By Uday Cheruvu, CFA, Analyst, Telecommunications Services, Media and Entertainment | January 30, 2024
Did Netflix just put a headlock on the entertainment industry? On January 23, the company announced a US$5 billion deal to stream the professional wresting show Raw and other programs from World Wrestling Entertainment, expanding into live sports programming (the recent sexual-assault allegations against WWE founder Vince McMahon, which led to his resignation from the board of WWE’s parent company, appear unlikely to derail the partnership).

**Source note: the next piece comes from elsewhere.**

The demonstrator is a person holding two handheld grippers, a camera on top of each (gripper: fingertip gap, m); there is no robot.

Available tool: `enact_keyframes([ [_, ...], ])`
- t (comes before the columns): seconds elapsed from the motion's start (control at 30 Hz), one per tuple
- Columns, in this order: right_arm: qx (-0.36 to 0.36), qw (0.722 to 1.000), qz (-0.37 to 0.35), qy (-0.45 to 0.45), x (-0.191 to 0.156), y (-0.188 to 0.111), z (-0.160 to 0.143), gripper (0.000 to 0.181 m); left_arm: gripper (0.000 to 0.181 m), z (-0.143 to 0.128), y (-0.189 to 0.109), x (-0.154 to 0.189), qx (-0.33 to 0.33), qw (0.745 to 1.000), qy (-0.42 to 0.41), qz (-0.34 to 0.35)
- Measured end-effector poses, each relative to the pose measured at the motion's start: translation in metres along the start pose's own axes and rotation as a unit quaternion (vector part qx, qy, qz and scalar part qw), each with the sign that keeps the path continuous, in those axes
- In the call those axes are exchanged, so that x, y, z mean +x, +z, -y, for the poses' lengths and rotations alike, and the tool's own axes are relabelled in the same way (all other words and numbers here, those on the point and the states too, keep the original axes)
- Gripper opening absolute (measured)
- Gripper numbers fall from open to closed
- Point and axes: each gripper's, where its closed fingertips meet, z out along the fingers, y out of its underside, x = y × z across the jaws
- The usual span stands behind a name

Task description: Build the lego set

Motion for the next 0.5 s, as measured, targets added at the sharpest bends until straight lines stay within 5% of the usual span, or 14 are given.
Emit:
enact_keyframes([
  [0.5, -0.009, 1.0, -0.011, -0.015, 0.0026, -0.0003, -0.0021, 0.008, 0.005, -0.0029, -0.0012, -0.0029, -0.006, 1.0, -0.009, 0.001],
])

It’s an expansive deal, beginning in January 2025 and running for ten years. Netflix will air Raw in the US and internationally, and will have the rights to all WWE shows outside the US. It also may be a harbinger of what’s to come in the world of streaming services and sports. Over the next several years, the contracts for broadcast rights to the NBA, NFL, NHL, and MLB in the US will come up for renewal, as well as the domestic and US rights to top soccer leagues such as the Premier League (UK), La Liga (Spain), Seria A (Italy) and Bundesliga (Germany). The streaming services will be serious contenders in the bidding for all of them.
Netflix has previously declined to jump into sports. “We’re not anti-sports, we’re pro-profits,” co-CEO Ted Sarandos said last year. Making a major foray into sports, even if it’s a scripted one, may be a signal that Netflix is seeing—or at least planning for—a ceiling in terms of how many new subscribers it can attract without sports.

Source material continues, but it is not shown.